Mary with son Mike and daughter Rosemary Deery.

All this selflessness came from a mother who, at age 12, bereaved the loss of her own mother.

“What I miss most about my mother is her encouragement to do my best every day in carrying on the family tradition,” Mike asserts.

Love and encouragement extended to family members of every generation. Rosemary and Gerry Deery each talk about the time and attention that Mrs. Monichetti devoted to her seven grandchildren, never missing their events, like baptisms, First Holy Communions, birthday celebrations, graduations, plays, dance recitals and more. Gerry mentions his mother-in-law’s generosity in supporting many charities, especially those close to family members’ hearts like the Juvenile Diabetes Research Foundation and various autism support services.

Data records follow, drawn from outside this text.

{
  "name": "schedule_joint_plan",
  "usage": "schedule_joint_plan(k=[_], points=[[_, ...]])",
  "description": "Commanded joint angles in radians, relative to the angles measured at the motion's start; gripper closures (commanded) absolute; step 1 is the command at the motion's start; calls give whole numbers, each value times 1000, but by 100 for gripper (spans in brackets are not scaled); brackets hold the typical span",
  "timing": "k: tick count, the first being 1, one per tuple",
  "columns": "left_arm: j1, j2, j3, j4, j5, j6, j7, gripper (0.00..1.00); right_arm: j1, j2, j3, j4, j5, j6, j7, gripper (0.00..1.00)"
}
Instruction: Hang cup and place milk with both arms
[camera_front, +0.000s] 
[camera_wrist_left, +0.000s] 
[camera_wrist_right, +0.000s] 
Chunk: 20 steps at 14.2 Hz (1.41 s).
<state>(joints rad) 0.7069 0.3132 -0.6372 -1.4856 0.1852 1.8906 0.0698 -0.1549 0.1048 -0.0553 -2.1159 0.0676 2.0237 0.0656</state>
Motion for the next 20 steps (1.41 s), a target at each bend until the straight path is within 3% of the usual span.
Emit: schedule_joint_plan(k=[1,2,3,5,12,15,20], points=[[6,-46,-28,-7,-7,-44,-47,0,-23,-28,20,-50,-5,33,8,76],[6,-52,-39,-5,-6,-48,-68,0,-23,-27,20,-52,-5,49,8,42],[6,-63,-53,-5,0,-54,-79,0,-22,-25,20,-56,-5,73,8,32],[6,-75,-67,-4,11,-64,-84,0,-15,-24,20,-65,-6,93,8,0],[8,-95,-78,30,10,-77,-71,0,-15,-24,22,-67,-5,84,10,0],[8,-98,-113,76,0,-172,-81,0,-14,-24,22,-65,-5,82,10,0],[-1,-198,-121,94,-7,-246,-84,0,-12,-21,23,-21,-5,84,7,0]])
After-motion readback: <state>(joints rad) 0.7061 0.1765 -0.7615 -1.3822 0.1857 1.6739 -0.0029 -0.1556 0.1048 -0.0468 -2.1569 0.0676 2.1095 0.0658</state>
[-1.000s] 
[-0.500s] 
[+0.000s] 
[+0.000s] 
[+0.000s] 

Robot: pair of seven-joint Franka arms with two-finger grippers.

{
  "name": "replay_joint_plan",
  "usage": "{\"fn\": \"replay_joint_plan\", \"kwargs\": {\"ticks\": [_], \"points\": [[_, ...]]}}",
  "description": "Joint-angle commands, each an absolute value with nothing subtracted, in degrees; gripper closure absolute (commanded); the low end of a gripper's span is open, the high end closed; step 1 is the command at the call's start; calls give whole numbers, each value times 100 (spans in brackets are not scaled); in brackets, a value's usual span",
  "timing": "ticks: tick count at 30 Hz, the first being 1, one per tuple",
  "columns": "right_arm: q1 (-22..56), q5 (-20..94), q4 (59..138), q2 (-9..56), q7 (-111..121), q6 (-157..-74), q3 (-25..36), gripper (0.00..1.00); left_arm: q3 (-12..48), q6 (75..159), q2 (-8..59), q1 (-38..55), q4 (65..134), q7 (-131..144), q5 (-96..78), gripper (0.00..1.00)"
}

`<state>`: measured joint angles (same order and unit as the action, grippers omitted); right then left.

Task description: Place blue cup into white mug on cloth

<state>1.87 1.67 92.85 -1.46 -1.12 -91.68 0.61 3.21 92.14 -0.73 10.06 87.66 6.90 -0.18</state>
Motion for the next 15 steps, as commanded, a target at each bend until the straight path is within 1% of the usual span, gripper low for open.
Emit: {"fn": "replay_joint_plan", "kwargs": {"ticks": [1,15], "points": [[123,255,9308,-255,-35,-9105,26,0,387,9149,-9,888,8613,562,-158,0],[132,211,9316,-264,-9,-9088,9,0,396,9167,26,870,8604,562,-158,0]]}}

“Mary adored her family” and loved being a great-grandmother, Jennie Hadfield says of the “lovely, lovely lady” who was her “dearest and best friend” for more than 30 years. “Mary accepted everything that came along” when faced with the “bumps of life,” she adds.

“Mary’s faith was the foundation of her being,” Hadfield says with certainty.

Mary loved to dance. Here she is dancing the night away with her son, Mike Jr.

Mrs. Monichetti nurtured her faith at St. Joseph Church, within walking distance from her home. “Mom went to church every day,” says son Mike. Gerry Deery recalls how important it was to Mrs. Monichetti that she participate in online gatherings to pray the rosary and attend Masses from St. Joseph Church when she stayed with the Deerys in their Wilmington, Del., home during the COVID-19 lockdown in 2020 and 2021.

Attending church together was just one of many pastimes that she and Mary enjoyed as pals, says Hadfield. There were also trips to the Dollar General and celebrations over glasses of wine. “We spent so much time laughing … giggling like girls!” Hadfield quips. “I thank God every day that I had Mary in my life,” she adds in all seriousness.

Her exceptional friend and she had a lot in common including their age, their Italian American upbringing during the Depression and their widowhood, Hadfield notes. As young girls, each was familiar with the traditional festival celebrating the feast day of Our Lady of Mount Carmel, one of many titles for the mother of Jesus Christ, on July 16. Such festivals are celebrated by people of Italian descent worldwide. So, as senior citizens, the pair reveled in attending the annual Our Lady of Mount Carmel festival in Hammonton that dates back to 1875.

Time marches on …

Now Mrs. Monichetti’s remains rest with those of her spouse in Calvary Baptist Church Cemetery, a stone’s throw away from the site of their first date at Magnolia Lake.

Mary surrounded by the people she treasured most, her family.